It is unlawful to engage or threaten to engage in any action with the intention of coercing a person to, or not to, make a collective agreement, or to approve or vary or terminate such an agreement. However, since 1993 the law has permitted and accepted that coercion in the form of lawful industrial action may occur when agreements are being negotiated. To that end, industrial action by employers, employees and unions can be permitted and protected by the FW Act if it is applied towards the making and supporting of claims for a new agreement. Therefore, it is not unlawful to engage in protected industrial action. However, industrial action will only be protected if the procedures for protected industrial action in the FW Act are complied with (see ch 3 pt 3–3 FW Act). (See also “Industrial action”.)
An extensive discussion of the law of industrial action is beyond the scope of this chapter.
Industrial action is a broad and defined term covering a range of activities engaged in by the parties to an industrial dispute. Most frequently, it is used to describe the activities of employees and their unions, and involves action taken to disrupt work. The action may take the form of strikes, a refusal to work as directed by the employer, or the imposition of a ban on certain activities, or some other limitation or restriction on work performed. On the employer side, industrial action usually takes the form of what is known as a “lockout”, which is action that prevents (or locks out) the employees from performing their work and receiving their usual remuneration.

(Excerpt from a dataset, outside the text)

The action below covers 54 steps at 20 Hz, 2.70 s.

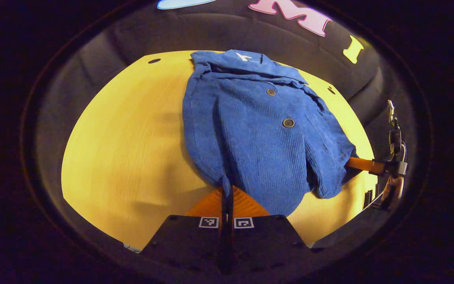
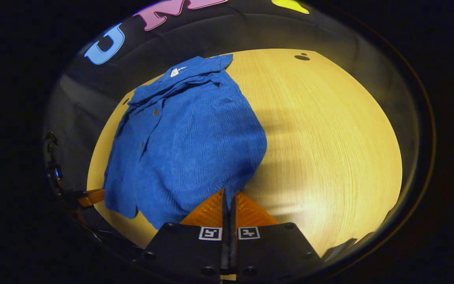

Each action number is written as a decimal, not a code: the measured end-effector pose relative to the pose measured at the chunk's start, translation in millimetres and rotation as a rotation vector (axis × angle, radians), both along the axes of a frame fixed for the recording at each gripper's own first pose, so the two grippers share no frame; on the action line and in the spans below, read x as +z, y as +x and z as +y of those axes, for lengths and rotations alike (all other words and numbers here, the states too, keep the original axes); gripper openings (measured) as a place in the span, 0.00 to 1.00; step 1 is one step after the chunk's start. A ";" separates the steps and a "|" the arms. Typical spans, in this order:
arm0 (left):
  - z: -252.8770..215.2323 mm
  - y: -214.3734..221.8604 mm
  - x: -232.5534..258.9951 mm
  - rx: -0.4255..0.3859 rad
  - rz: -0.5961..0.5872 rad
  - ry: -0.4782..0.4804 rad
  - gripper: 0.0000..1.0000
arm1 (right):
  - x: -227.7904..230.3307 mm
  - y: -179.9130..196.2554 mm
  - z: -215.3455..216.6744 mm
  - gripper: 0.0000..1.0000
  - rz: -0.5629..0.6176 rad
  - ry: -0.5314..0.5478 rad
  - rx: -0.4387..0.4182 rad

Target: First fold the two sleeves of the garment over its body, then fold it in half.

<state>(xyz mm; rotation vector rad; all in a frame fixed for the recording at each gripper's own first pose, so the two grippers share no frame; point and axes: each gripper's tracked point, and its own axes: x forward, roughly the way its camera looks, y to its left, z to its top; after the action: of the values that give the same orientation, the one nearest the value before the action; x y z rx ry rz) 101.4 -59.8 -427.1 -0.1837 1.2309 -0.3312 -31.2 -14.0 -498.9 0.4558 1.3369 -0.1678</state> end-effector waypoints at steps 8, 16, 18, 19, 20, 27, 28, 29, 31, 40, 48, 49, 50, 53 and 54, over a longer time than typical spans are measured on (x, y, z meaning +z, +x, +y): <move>-4.6 106.4 65.0 0.065 -0.172 -0.102 0.00 | 49.9 124.5 -8.8 0.01 -0.207 0.000 0.038; -15.0 225.1 96.6 0.093 -0.389 -0.123 0.00 | 65.7 249.4 -22.1 0.01 -0.387 -0.019 0.061; -12.2 269.8 106.2 0.116 -0.473 -0.118 0.00 | 68.9 284.8 -33.2 0.00 -0.441 -0.041 0.068; -9.7 291.7 112.6 0.129 -0.507 -0.119 0.00 | 68.0 303.9 -41.2 0.01 -0.462 -0.066 0.076; -5.6 315.1 115.3 0.144 -0.544 -0.115 0.00 | 66.4 322.0 -47.5 0.01 -0.486 -0.087 0.080; -9.0 457.5 80.6 0.238 -0.726 -0.161 0.00 | 25.2 436.1 -90.1 0.00 -0.591 -0.167 0.008; -7.9 466.9 71.4 0.240 -0.735 -0.155 0.00 | 12.9 444.1 -92.5 0.00 -0.589 -0.169 -0.005; -4.4 477.0 62.5 0.241 -0.757 -0.136 0.00 | -0.8 453.5 -96.4 0.00 -0.593 -0.177 -0.021; -4.3 496.9 43.5 0.233 -0.789 -0.118 0.00 | -27.8 462.2 -103.9 0.00 -0.581 -0.211 -0.039; -4.6 463.8 -7.6 0.334 -0.600 -0.073 0.84 | -62.6 446.1 -107.7 0.99 -0.564 -0.364 0.099; -4.4 384.6 78.7 0.330 -0.814 -0.100 0.85 | 41.8 384.9 -102.9 1.00 -0.773 -0.547 0.040; -6.6 369.3 94.1 0.314 -0.844 -0.099 0.84 | 57.7 372.7 -96.4 0.98 -0.802 -0.558 0.034; -7.7 355.1 111.0 0.302 -0.877 -0.103 0.84 | 74.9 362.9 -89.0 1.00 -0.839 -0.559 0.019; -9.5 306.3 167.4 0.309 -0.947 -0.175 0.84 | 130.1 322.1 -67.7 0.99 -0.912 -0.560 -0.012; -6.1 292.5 190.2 0.318 -0.993 -0.195 0.84 | 149.0 304.9 -61.2 0.96 -0.933 -0.569 -0.007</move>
<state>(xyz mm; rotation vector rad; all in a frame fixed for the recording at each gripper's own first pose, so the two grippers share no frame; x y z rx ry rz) 393.9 -65.9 -236.8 -0.3267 0.1791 -0.2127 273.7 -75.2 -349.8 0.0202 0.3361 -0.2856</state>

Industrial action is dealt with by the FW Act (ch 3 pt 3–3). The FW Act prescribes requirements for industrial action to be protected industrial action. Those requirements include the holding of a protected action ballot to determine whether employees wish to engage in particular protected industrial action for the proposed workplace agreement. No action lies against a party taking protected industrial action unless the action involves personal injury or wilful and reckless damage to property (s 415).

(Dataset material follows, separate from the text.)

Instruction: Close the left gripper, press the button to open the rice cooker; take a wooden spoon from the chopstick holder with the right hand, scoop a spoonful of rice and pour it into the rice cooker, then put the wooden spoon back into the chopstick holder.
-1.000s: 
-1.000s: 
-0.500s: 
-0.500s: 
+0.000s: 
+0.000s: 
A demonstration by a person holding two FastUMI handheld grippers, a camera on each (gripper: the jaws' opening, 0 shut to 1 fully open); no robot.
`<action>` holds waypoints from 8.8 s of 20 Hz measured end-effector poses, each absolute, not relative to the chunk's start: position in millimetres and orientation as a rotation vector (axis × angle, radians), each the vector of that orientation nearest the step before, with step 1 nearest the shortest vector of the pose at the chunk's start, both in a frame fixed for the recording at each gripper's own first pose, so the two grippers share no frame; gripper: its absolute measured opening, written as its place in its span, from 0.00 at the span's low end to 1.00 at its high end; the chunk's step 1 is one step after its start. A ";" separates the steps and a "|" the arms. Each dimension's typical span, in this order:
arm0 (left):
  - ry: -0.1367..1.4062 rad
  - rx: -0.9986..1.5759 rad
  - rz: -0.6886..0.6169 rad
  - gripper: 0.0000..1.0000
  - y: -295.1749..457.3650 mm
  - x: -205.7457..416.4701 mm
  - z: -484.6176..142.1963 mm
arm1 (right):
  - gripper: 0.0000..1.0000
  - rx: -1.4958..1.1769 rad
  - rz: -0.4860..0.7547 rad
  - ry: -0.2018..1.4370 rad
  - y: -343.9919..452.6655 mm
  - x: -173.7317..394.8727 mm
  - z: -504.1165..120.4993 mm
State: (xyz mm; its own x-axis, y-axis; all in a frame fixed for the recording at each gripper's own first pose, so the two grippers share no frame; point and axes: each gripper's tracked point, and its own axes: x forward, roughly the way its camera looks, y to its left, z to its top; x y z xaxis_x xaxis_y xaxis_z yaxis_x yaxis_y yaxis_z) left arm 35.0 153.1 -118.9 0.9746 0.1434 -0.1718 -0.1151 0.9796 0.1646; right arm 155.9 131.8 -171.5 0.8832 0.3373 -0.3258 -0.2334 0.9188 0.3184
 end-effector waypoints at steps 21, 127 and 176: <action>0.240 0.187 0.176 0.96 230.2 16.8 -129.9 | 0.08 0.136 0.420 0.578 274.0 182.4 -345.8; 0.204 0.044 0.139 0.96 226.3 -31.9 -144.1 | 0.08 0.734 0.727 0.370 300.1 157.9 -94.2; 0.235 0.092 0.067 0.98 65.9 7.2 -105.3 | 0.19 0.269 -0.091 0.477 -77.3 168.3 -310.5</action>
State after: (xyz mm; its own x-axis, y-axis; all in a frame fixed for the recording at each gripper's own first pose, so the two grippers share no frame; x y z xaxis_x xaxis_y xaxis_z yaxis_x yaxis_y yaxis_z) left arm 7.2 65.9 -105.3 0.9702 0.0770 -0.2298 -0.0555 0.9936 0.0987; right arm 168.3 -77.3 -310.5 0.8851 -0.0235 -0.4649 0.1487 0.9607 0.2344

In certain circumstances, the FWC can suspend or terminate protected industrial action. An application to terminate industrial action can be made on several grounds, including that the industrial action is causing significant economic harm to a third party (s 426) or is causing significant damage to the Australian economy (s 424(1)(d)).
Industrial action that does not meet the requirements of part 3–3 of the FW Act is not protected and is unlawful. In those circumstances, the FWC has the power to order that industrial action ceases (s 418). Also, those who participate in such action may be subject to civil liability, including damages and injunctions.

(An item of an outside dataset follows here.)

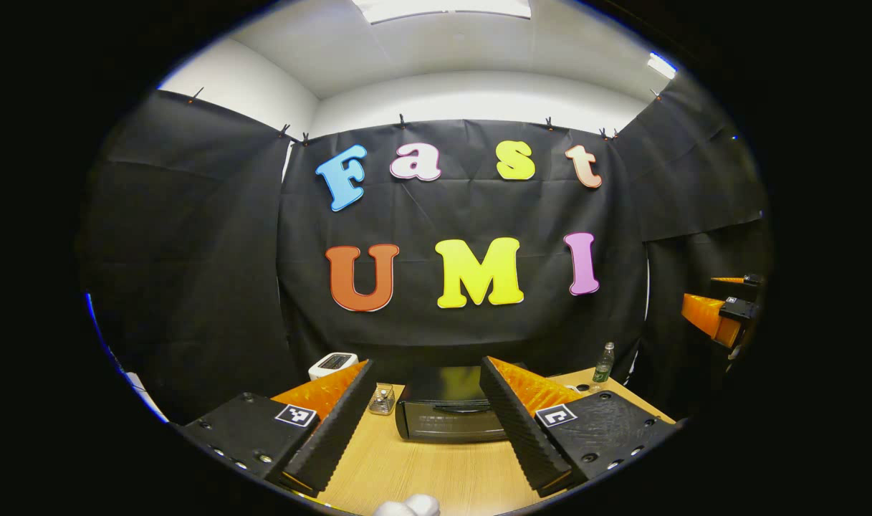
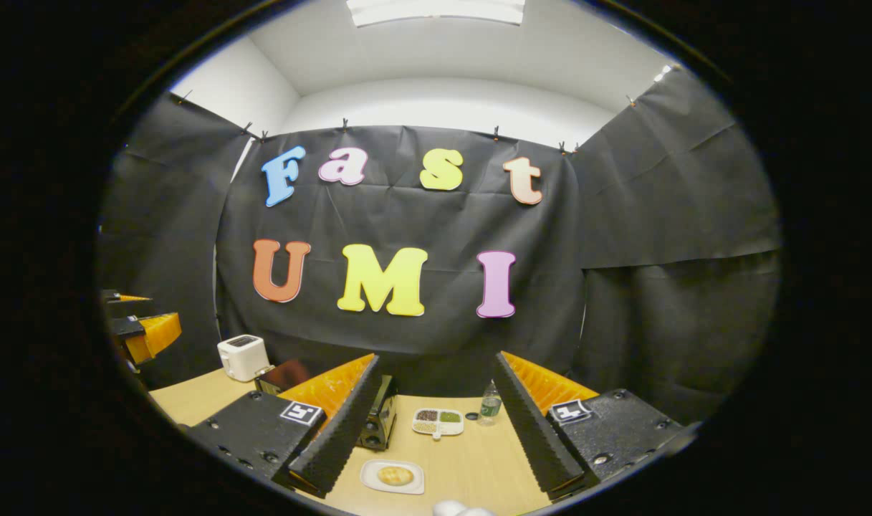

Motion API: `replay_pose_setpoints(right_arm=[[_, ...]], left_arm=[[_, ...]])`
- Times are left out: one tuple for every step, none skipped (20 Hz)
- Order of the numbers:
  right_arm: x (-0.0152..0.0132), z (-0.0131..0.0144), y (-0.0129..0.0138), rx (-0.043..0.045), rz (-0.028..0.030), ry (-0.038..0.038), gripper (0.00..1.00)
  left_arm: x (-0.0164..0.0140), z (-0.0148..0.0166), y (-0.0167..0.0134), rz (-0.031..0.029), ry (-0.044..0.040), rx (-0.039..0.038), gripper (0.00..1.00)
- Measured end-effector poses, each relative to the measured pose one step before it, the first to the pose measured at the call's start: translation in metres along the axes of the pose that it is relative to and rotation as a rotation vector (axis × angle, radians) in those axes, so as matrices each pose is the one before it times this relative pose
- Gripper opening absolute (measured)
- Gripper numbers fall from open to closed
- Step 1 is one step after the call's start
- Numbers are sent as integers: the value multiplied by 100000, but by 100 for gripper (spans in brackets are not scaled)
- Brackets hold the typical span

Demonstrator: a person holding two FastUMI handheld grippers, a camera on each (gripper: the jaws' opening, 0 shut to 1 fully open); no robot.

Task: Open the electric oven with the left hand, put the food in, and close the electric oven.

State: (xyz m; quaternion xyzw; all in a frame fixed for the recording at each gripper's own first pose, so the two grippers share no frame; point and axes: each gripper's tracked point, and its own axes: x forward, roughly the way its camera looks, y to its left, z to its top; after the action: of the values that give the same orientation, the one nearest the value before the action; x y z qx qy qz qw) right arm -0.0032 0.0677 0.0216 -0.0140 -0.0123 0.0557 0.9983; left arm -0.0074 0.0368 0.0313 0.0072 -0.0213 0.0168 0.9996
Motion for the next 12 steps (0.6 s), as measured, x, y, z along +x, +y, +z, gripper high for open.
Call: replay_pose_setpoints(right_arm=[[29, 228, -12, -824, -328, -679, 100], [49, -23, 9, -651, -330, -203, 100], [32, -62, 123, 7, 315, 219, 100], [99, -254, 125, 337, 116, 593, 100], [54, -40, 85, 431, 177, 282, 100], [115, -45, 59, 266, 152, 423, 100], [206, 66, -117, -260, -70, 370, 100], [90, -121, 55, -295, 184, 476, 100], [-138, 123, 57, 237, 957, -102, 100], [175, 281, -25, 791, 917, -275, 100], [99, 29, -31, 1470, 1130, 178, 100], [165, 31, 186, 1210, 2074, 349, 100]], left_arm=[[128, 122, 115, 157, -204, -747, 84], [176, 10, 58, 320, 229, -239, 84], [51, 2, 123, -52, 52, -159, 84], [194, -77, -30, -95, 309, 149, 84], [177, -67, 8, -172, -176, 536, 84], [257, -201, -38, 35, 199, 995, 84], [177, -320, 116, 46, 463, 617, 84], [387, -340, -63, 86, -46, 745, 84], [325, -197, -21, 578, 381, 993, 85], [425, -734, -308, -150, 382, 334, 84], [582, -586, -538, 301, 251, 182, 85], [616, -780, -460, -63, 1013, 653, 85]])
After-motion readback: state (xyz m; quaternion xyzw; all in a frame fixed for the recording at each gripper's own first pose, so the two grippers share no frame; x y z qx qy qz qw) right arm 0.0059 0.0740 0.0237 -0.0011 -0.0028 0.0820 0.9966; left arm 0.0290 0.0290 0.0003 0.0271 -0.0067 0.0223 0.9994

An individual agreement can take the form of a common law contract of employment. An individual employee negotiating an individual agreement is often at a disadvantage. Typically, employees have less bargaining power than employers. Often they also have fewer resources, including knowledge of what they may be entitled to under other industrial instruments, such as awards or certified agreements or prevailing conditions with other employers.
The following is a list of possible items for inclusion in negotiations for individual agreements.
An employee should not agree to a term in an individual agreement that excludes or modifies NES or award conditions without first obtaining advice (see “National Employment Standards”). A term contained in a common law employment contract that purports to exclude or remove NES or award conditions is not effective unless expressly authorised by a section of the FW Act. It is, however, recommended that advice be sought.
Where overtime may be required to be worked, the rate or rates of pay applicable to the overtime hours should be specified.
Some consideration should be given to an additional loading if the hours worked are outside ordinary business hours.
As an alternative to overtime or penalty rates of pay, the parties may agree to some form of compensation for extra time worked beyond the agreed hours based on flexi-time or time in lieu.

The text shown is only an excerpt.